まあでも、今の特殊な状態のせいってことで、
「その言葉はありがたく受け取っておくかな」
「受け取っておいて。ルリヤちゃんかわいいもん」
「気に入ったのか? その言葉」
「うん」
「そりゃどうも」
ひらひらとさせてくるくる回りながら、楽しそうに自分の姿を眺めているのはとてもほほえましい。
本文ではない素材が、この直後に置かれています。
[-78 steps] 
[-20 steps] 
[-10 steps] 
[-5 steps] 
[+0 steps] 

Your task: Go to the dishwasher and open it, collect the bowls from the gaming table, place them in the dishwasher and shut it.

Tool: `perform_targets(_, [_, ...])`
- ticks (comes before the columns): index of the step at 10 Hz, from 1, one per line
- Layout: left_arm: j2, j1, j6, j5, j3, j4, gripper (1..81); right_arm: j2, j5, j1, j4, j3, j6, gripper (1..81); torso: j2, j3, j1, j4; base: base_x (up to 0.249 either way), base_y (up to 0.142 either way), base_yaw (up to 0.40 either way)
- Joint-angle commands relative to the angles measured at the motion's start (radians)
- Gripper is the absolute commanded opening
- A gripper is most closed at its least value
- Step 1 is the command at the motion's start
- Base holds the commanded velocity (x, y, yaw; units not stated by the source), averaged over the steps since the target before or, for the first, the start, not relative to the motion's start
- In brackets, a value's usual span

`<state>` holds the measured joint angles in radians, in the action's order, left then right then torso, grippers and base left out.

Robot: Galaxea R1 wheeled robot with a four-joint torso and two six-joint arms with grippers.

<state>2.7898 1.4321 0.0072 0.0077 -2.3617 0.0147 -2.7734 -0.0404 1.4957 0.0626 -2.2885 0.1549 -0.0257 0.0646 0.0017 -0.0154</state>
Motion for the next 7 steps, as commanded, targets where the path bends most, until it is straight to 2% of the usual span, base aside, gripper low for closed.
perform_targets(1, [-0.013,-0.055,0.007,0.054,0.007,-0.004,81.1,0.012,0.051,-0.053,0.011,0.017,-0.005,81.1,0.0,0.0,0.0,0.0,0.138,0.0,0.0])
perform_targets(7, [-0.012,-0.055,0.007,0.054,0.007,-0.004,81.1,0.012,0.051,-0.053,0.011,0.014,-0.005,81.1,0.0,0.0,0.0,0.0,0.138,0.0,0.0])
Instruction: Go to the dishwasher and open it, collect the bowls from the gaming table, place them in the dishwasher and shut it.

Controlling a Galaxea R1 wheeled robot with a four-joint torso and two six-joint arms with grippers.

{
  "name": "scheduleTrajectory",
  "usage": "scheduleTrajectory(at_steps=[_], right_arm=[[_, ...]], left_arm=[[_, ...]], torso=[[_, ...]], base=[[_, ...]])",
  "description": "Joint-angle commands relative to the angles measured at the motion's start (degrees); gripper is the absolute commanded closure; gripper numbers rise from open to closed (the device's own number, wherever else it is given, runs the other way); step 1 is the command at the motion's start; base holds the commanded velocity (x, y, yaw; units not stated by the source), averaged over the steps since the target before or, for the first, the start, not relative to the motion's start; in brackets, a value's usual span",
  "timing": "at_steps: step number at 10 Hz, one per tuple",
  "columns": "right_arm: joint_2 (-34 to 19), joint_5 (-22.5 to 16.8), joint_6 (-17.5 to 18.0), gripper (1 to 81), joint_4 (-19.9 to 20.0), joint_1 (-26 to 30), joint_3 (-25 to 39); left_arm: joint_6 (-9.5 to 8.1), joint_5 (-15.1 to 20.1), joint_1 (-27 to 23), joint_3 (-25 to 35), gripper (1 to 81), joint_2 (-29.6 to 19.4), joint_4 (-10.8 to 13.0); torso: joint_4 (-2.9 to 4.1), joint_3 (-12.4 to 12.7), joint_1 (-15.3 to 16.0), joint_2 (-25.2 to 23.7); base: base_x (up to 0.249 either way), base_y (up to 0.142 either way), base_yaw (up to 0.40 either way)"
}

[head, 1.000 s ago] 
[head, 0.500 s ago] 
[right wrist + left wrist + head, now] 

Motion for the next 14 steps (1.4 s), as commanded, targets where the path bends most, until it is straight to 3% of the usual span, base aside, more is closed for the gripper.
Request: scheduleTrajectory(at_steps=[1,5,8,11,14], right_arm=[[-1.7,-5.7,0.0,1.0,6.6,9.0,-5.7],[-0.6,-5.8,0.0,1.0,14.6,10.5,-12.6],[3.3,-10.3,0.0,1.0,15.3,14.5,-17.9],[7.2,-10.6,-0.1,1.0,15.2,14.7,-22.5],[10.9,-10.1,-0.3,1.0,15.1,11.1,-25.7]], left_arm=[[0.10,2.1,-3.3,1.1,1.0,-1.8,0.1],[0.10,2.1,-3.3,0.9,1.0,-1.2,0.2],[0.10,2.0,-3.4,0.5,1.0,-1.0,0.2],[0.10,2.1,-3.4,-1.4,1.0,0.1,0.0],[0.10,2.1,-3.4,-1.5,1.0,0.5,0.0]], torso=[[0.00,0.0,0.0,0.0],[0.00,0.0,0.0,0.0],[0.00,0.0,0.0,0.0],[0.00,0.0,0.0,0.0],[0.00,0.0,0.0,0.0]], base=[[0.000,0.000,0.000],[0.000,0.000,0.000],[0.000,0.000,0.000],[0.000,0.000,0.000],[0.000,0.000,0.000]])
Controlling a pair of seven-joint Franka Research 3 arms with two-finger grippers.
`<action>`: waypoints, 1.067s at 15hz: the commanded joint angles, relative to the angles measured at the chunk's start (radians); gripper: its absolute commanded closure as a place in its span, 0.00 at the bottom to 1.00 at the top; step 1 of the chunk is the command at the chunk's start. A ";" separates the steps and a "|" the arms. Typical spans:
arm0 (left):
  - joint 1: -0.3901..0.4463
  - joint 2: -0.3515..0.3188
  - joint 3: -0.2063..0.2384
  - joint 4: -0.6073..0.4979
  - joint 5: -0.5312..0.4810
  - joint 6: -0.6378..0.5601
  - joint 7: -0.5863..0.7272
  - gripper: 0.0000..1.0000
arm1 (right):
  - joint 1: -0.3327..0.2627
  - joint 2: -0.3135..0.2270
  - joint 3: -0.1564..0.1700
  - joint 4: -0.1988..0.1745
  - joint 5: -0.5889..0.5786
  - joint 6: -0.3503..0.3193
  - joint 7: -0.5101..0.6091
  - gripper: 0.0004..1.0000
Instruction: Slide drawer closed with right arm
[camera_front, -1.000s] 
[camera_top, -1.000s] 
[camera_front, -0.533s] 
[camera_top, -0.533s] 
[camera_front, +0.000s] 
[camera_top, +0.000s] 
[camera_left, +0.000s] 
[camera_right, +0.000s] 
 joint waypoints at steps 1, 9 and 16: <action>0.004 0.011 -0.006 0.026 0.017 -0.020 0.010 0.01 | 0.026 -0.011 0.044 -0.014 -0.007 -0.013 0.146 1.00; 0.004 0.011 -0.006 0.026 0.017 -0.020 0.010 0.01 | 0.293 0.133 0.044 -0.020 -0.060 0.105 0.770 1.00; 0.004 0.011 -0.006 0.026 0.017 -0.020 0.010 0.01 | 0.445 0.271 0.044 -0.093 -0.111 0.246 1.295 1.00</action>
ヨバナちゃんのご両親は、きっとこんな娘の姿を見たかっただろうと思うと、無念な気持ちになってくる。
その分、俺が代わりにしっかり見ておいてあげよう。
「ありがと」
「え、もういいの?」
覚悟をしたすぐのことで、あまりにさっぱりした対応に俺の方が驚いてしまった。
気づけば脱いで俺に渡してきていた。
「うん」
ヨバナちゃんの返事もあっさりしたものだった。
子どもの飽きは早い。
鏡もないしこんなものか。
「それじゃあ、準備もできたし行こうか」
「そうだね」
俺は家の扉を開けて外に出た。
一番近くにいた。羊の頭を撫でてやる。
「ご苦労」
「え? なになに? なんでいるの? なんで撫でてるの?」
「ふっふっふ」
その反応がほしかったのだ。
「これこそが安全に眠れた理由だよ。これは俺の能力の一つ。動物を操れるの能力さ」
「かわいい!」
「だろ?」
俺のとっておきだ。
別に、女の子を落とすために身につけた能力じゃないが、打ち解けるためにはいいはずだ。
まあ、ヨバナちゃんの怒りは誤解だったし、そもそも彼女はいい子だから、あんまり必要そうでもないのだが、この感じなら嫌いで嫌いになられるってことはなさそうで安心した。
「触っていい?」
「いいよ」
「もふもふだぁ」
俺としては幸せそうに動物とたわむれるヨバナちゃんの方に癒されるが、いかんいかん。なんか天華の性癖が移っている気がする。俺がやったら危険なんだって。
「ほーら。クマさんだよ」
「おっきい! すごい! でも、触っていいの?」
「大丈夫だよな?」
俺の問いに、中に人間でも入ってるように、こくこくクマはうなずく。
さてはこいつも天華に感化されてるんじゃないだろうなと思うが、お腹を撫でさせるだけで、クマ自体はベアーハグはしなかった。俺よりよっぽどファンとの接し方をわきまえてやがる。
「で、慣れたリスさんだな」
「すごい。手に乗ってるところ初めて見た。うわ! わたしの方にも来てくれるの?」
あはは。きゃははと、昨日までの神妙さも忘れたようにヨバナちゃんは笑ってくれた。
羊だけでなく、クマやらリスやらとも触れ合って、これでようやくヨバナちゃんにもやる気がチャージされたらしい。